Director of the Spirituals Project and Teaching Assistant Professor, Lamont School of Music

Arthur Jones

Founder of the Spirituals Project and Teaching Professor, Lamont School of Music

In 1998, The Spirituals Project (SP) was founded to preserve and revitalize the music and teachings of the sacred folk songs called “spirituals,” created and first sung by enslaved Africans in America in the 18th and 19th centuries.

Last summer, M. Roger Holland, II was selected to be the Director after a nationwide search and also joined the Lamont School of Music faculty. In September, Arthur C. Jones also joined Lamont after serving as chair of the Spirituals Project board, as a clinical professor in the university’s Psychology Department for 18 years, and subsequently as a clinical professor and associate dean at DU’s Colorado Women’s College for seven years.

In 2016-2017, we outlined a strategic vision and preliminary five-year plan. The strategic plan focuses in four areas: Research, Education, Activism and Performance. Learn more: Spirituals – 5 Year Plan

In collaboration with the Office of Teaching and Learning, the SP developed Sweet Chariot: The Story of the Spirituals, a comprehensive multimedia educational website for use in courses, and for anyone interested in learning about the history and ongoing influences of the spirituals. The Sweet Chariot website includes an extensive historical overview, explorations of the evolving cultural and musical contexts of the spirituals, sound clips of songs, excerpts of interviews with artists, composers and community workers, and links to library and internet resources for those interested in further study.

We also hosted several concerts throughout the year. One tradition of the spirituals are the slave songs themselves, historically sung in solitude, while working, or/and communally. Another is the concertized versions of the spirituals. The Choir consists of singers of all ages and backgrounds with varying degrees of musical experience.

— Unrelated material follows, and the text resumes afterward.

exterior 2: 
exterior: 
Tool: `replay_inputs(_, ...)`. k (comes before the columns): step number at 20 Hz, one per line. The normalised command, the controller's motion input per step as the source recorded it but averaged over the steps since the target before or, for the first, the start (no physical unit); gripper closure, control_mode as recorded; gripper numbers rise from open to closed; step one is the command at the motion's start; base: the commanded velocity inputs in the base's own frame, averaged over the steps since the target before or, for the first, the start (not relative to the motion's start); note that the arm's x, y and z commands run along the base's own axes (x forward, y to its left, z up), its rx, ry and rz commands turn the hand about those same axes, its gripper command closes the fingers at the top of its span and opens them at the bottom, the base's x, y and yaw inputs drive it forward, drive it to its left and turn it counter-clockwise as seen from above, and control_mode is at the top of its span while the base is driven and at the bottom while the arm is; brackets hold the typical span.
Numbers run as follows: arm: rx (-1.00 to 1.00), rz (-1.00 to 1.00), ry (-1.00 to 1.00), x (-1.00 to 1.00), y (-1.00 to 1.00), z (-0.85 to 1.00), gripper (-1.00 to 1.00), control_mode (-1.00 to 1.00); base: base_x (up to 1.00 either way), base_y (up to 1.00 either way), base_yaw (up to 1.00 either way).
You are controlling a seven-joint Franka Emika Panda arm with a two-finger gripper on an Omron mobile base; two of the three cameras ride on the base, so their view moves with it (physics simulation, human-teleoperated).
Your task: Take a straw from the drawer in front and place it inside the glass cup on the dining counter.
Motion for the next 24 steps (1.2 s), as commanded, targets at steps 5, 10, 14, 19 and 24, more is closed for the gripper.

The Spirituals Project Choir will be presenting a free concert in celebration of the 20th anniversary of the founding of The Spirituals Project.  This event will take place on Friday, May 18th at 7:30 p.m. in Gates Hall, Newman Center for the Performing Arts, 2344 E. Iliff Ave, Denver CO 80208. Some exciting new repertoire will be included in the program. No tickets are required. Additionally, complimentary parking will be available in the parking garage located at the rear of the Newman Center, on the northwest corner of University Blvd. and Wesley Ave.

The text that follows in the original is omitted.